Page 164 of Crazy for this Girl

“You want to get on me for dating losers? I didn’t go off and plan a wedding.”

“Says the women who tried on fucking wedding dresses,” he bawls out, his face turning a light shade of red. “You weren’t available for me anymore. I tried to move on, Laynee.”

“I don’t want to hear anymore.” I hold out both palms to keep him from trying. “I just work for you. Nothing more, nothing less.”

“Give me one good reason why we shouldn’t try.”

“Because I don’t like you. Because you make decisions for me. Because you expect me to drop what I’m doing and let you back in. What’s your next big idea, Cal? Are you going to enter into a covenant and become a priest?”

“Not when I don’t know what your pussy tastes like,” he counters with undiluted ire in his tone. “It’d be a cold day in Hell when that ever happened.”

“Had no problem with that when you decided to marry someone else.”

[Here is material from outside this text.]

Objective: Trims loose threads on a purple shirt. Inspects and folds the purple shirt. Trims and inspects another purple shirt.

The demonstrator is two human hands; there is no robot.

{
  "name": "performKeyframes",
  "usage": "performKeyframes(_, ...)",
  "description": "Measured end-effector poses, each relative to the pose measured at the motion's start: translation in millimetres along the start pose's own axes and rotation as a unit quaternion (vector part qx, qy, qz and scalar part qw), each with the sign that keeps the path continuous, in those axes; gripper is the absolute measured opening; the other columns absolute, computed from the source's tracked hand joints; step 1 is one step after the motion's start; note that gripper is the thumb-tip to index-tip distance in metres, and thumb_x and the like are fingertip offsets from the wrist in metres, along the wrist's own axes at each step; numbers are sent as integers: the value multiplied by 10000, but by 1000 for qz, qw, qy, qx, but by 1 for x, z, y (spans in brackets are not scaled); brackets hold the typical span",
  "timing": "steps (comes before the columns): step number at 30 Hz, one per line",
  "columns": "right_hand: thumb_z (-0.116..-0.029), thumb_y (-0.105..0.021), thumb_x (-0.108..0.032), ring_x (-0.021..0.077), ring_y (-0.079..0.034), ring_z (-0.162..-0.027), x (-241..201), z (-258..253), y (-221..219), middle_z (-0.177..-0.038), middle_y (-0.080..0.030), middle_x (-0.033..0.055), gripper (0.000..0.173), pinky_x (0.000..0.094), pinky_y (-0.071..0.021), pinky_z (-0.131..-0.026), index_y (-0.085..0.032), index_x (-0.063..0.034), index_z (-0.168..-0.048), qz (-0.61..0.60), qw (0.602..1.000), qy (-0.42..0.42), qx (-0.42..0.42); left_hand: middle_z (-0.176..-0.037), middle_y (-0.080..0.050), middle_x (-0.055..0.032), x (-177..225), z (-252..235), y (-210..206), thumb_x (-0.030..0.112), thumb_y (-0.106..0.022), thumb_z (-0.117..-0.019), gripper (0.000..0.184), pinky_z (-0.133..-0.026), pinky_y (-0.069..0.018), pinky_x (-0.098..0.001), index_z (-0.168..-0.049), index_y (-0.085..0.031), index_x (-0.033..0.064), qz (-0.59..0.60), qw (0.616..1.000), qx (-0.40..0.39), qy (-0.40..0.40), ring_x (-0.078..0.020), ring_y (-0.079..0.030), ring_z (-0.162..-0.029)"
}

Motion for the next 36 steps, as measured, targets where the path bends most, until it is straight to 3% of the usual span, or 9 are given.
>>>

He takes one large stride in my direction and bears down all his intimidating height and glaring powers on me. “Sounds like you’re a little jealous and this is the last time that I’m going to say this, Laynee. So listen carefully because I won’t say it again. She’s dead. I was putting those on her grave not in her hands. I felt guilty for never loving her the way she deserved. For using her as a placeholder for someone who wasn’t in my life. But that’s until I ran into her other fiancé. The one who allegedly was having my child. I’m still waiting on those exciting results to come in to tell me if I lost a child in that car accident or if she fucking lied to me the whole time. If she got my hopes up and agreed on a fucking name with me. Fuck, that she was going to rip me off by taking half my money in her scheme of divorcing me within a year so that her and her prick of a douchebag could go run off and be happy. I’m hung up on the baby. Was she mine or was she his?”

She.

He was having a daughter. Cal was going to be a father and got a woman pregnant—maybe. The organ that has been thrown through the ringer in the last twenty minutes is starting to give out on me. It’s squeezing so tightly onto his pain and the resentment of a woman I’ll never meet. He claims to have tried to move on without me, and he did while I always stayed in one spot. My feet would move with these other men, but my brain would not budge from Cal Harper.

Ever.

For years.

For so many goddamn years.

I crave with everything within me to loathe him at this moment, but the grief and betrayal he must feel now I’m sure is overwhelming.

Still, he was about to have a family without me.

Even if not with me in his life but still without me. A whole new life I’d never know about. Things I should’ve known about. A woman I should’ve known existed as his friend.

“How long?” I ask, staring into his chest now because I can’t look into his greens anymore. I’ll cry again, and I’m not about to do that and turn this conversation into any deeper of a subject than it needs to be.

“How long, what?”

“How long ago did she pass away?”

“Over a year ago. I never allowed myself to be immersed in our relationship so maybe her other boyfriend was my karma. The kid, however, she can get fucked with.”

If you would’ve found him instead of getting into your feelings, you would’ve been able to stop this.

“What was…” I stop myself right there because, not only has he been through enough, but I’m on the brink of crumbling.

“Her name was going to be River Mae,” Cal replies as if reading my mind. “Because that’s what you told me your middle name was.”

“You were naming your child after me?”

“Of course, I was. You were my best friend, Laynee. I wanted a little bit of you within my girl.” My palms slam into his chest so hard that he stumbles backward and crashes right into the lake behind him. By the time I hear the splash is when I realize what I’ve just done.

Too many emotions. Way too many emotions.

I’m teeter-tottering between being honored and damn near insulted by him keeping me at arms’ length, yet so close.

Cal’s head comes above water as he pushes back his dark, sexy hair that is plastered to his forehead and looks directly at me. “Upset you would’ve gotten my kid’s middle name wrong?” He’s not even phased that I had just pulled my normal I don’t want to talk about it so you’re going in the lake response.

“You’re an asshole, Cal Harper.” Then I pivot and march my ass right back to my house.

We didn’t talk about all we needed to speak about, but I have time. After all, I do work for the jerk, and we’ll have plenty of time for him to corner me somewhere else to spill the rest of his guts to me.